The purpose of this work is to determine the place of artificial intelligence among the elements of legal relations, which is seen as necessary for building the model of legal regulation of artificial intelligence.
The research methodology is based on the set of methods of scientific knowledge, including abstract logical, formal legal and the method of correlation analysis.
The article analyzes approaches to determining the place of artificial intelligence in the structure of legal relations. The scientific discussion is that some authors attribute artificial intelligence to the variety of objects of legal regulation; other authors admit that it is possible to consider artificial intelligence as the specific subject of law.

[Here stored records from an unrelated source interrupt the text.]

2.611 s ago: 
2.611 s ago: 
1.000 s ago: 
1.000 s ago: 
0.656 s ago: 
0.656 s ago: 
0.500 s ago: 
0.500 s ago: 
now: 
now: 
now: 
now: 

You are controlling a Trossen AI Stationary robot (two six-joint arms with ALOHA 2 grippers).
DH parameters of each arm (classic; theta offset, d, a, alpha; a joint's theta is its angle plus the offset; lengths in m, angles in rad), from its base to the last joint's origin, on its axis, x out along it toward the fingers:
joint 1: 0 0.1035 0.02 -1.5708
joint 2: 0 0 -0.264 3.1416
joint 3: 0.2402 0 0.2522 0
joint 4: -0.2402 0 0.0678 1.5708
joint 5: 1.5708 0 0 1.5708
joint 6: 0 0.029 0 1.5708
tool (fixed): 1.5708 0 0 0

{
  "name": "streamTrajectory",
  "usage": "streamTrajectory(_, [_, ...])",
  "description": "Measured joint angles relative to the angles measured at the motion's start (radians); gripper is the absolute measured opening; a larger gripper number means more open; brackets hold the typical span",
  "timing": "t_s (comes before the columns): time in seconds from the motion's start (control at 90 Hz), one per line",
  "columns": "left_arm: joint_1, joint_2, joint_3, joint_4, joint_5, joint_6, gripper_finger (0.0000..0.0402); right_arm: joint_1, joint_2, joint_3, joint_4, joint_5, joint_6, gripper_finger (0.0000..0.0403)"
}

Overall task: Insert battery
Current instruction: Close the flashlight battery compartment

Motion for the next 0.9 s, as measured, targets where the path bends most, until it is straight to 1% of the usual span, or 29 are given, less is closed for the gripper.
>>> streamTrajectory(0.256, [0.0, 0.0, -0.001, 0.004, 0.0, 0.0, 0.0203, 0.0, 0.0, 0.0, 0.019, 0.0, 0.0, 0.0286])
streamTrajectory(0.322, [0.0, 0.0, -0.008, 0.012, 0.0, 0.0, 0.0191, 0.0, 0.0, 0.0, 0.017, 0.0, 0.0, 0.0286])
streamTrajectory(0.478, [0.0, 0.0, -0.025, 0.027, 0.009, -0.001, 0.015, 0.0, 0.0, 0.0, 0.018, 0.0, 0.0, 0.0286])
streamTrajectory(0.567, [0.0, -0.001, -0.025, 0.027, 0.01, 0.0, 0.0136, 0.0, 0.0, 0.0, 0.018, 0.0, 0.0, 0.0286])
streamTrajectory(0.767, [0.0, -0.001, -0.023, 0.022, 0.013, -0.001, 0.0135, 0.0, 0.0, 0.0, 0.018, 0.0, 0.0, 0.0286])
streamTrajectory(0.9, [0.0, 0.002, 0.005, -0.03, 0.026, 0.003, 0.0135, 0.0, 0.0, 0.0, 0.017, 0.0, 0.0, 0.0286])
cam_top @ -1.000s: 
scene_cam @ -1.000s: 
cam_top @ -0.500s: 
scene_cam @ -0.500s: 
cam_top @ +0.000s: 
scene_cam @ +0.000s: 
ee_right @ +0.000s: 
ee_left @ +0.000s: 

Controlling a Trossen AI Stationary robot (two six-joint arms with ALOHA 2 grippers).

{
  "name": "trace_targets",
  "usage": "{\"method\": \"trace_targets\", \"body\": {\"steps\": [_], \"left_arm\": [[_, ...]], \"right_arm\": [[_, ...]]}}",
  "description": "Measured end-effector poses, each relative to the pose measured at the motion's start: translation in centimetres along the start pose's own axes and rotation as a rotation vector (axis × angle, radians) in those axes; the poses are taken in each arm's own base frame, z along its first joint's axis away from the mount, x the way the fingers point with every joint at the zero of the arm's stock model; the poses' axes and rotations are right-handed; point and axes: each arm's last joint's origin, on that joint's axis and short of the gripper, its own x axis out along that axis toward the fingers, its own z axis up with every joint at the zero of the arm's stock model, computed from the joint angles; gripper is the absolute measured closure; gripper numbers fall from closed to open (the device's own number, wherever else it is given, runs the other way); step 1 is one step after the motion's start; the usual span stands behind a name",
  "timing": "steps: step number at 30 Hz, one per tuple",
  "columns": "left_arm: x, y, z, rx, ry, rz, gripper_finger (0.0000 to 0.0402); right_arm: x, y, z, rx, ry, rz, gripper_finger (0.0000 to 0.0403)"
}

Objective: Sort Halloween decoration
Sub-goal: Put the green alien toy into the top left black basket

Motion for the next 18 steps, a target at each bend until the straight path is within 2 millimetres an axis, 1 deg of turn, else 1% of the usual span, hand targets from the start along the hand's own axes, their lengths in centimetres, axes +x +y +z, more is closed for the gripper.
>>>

As the result of research, the authors come to the conclusion that today artificial intelligence should be classified as the type of objects of legal regulation.
In conclusion, the work also evaluates the possibilities and measures of the participation of artificial intelligence in legal activities. The authors come to the conclusion that today the cognitive potential of artificial intelligence has not yet reached the level of development that allowed it to repeat the thought processes of the lawyer in resolving the legal dispute. At the same time, artificial intelligence has tremendous potential to become the irreplaceable technological “assistant” for the lawyer, contributing to the improvement of the quality and efficiency of legal services.